Rep. Doyle echoed the sentiment, saying, “I strongly encourage [Chairman Wheeler] and the FCC to take quick and decisive action to lift restrictions that limit or prevent communities from addressing their own broadband needs.

As Motherboard points out, the statements from Sen. Markey and Rep. Doyle are most useful to Wheeler as political cover. Wheeler already faces pushback from Congress over net neutrality and major media mergers this year. Politically speaking, adding a threat to pre-empt state laws with federal regulation into the mix isn’t just pouring gasoline onto the fire; it’s adding a match and maybe a couple of sticks of dynamite just for fun. He can use all the cover he can get.

Particular interests — certain members of Congress as well as businesses — are firmly against increasing competition in the broadband marketplace, and are trying every tool in the box to stop the FCC from taking action. Rep. Marsha Blackburn of Tennessee is one of the lawmakers who takes exception to Wheeler’s statements, as Motherboard reports. In a statement, she said, “We don’t need unelected bureaucrats in Washington telling our states what they can and can’t do with respect to protecting their limited taxpayer dollars and private enterprises, adding, “This Congress cannot sit idly by and let an independent agency trample on our states’ rights.”

Earlier this summer Blackburn proposed a bill to strip the FCC of its authority to pre-empt state laws, which passed in the House but has not reached the Senate.
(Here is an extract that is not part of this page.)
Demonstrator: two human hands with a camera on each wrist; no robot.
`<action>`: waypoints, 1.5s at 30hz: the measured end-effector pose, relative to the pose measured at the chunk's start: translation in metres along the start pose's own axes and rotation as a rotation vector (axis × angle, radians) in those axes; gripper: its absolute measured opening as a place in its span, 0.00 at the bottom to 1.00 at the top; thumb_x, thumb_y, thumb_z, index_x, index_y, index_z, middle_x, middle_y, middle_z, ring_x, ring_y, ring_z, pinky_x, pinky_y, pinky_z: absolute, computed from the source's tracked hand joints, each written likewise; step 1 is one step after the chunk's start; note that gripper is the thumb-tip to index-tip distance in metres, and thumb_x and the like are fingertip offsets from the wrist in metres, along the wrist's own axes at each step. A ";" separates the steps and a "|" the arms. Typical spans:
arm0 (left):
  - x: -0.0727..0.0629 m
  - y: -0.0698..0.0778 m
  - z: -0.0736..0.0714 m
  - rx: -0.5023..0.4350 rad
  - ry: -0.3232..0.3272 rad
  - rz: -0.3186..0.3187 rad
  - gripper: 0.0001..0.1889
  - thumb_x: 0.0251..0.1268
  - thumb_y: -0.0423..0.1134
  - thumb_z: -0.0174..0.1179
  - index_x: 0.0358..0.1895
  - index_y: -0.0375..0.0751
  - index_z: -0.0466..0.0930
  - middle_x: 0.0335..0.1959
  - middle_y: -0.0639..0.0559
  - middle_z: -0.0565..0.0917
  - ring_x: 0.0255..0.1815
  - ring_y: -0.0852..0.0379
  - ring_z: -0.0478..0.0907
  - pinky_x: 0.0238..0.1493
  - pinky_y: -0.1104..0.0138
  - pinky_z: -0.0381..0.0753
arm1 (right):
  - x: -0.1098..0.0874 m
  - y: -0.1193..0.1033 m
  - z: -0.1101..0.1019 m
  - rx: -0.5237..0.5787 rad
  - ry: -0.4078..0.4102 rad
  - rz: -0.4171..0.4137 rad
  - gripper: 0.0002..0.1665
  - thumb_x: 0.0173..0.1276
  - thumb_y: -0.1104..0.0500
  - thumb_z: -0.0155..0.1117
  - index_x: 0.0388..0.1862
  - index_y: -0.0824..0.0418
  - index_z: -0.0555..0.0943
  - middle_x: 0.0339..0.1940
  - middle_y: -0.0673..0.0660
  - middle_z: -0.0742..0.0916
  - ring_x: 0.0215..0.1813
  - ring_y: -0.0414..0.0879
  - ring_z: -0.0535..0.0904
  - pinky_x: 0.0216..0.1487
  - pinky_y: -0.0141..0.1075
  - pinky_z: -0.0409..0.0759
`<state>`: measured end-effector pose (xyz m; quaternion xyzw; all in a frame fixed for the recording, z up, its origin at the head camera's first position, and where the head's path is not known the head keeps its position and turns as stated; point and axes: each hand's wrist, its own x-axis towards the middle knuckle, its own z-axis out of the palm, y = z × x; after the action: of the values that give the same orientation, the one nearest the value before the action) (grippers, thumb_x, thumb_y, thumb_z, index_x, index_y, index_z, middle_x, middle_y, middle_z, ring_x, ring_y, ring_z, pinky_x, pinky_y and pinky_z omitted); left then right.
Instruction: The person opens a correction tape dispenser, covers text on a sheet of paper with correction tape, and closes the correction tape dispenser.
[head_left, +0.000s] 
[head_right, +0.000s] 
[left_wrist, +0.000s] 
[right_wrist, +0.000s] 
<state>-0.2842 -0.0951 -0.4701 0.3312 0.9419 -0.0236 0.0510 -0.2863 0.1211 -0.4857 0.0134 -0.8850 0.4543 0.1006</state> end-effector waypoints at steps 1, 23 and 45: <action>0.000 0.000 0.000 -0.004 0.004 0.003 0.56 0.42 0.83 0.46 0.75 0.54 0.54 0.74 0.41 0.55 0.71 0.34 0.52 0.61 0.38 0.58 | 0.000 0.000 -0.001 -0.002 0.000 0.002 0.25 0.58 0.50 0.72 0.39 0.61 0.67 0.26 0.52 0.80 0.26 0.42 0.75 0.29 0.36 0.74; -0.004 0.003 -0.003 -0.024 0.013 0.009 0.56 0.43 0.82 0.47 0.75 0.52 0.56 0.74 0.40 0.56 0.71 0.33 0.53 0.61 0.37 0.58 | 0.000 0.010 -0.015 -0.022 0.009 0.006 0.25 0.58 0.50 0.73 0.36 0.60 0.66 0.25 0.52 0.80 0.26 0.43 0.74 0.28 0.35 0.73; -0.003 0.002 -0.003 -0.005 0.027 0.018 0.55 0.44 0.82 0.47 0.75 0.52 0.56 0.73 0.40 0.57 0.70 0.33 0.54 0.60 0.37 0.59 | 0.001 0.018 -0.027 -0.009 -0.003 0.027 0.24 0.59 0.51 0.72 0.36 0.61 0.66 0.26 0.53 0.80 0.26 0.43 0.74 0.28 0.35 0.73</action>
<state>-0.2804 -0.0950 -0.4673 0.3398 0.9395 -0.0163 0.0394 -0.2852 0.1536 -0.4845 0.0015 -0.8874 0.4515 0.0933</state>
Coincidentally we’re sure, AT&T, Verizon, Comcast, and the National Cable and Telecommunications Association, a large industry trade group, rank very high among Blackburn’s campaign donors.

Companies with money to spend (like Comcast) aren’t just trying to block municipal broadband expansion through targeted political donations; they’re also out in force objecting on their own. When asked about municipal broadband restrictions back in July, Comcast bigwig David L. Cohen opposed public broadband as much as he could without actually having an “I hate this” sound byte on the record.

Cohen said, “As a company, we have serious questions about whether municipalities should get into the broadband business.” He continued, “I was in city government for six-and-a-half years, I know what city government can do. I think it’s a mistake to do to it, and so we will advocate at the municipal government level that we think this is a mistake. The answer is we don’t oppose it — we don’t have the right to oppose it — we have the right to advocate against it.”

By “advocating against it,” Cohen means that trade organizations representing Comcast and other companies specifically introduce and sponsor those state-level bills restricting public networks.

The FCC itself is also far from unified. Today, speaking at the National Conference of State Legislatures (NCSL), the chief of staff to FCC commissioner Ajit Pai said today that any attempt by the FCC to intervene in states’ laws would be unconstitutional, and chided Wheeler for even daring to think of it. The NCSL has promised to take the FCC to court if the commission does try to preempt any state laws.

Amidst all this, the FCC is accepting public comments until August 29 on the petitions from Wilson and Chattanooga. They will probably aim to come to a decision late this year.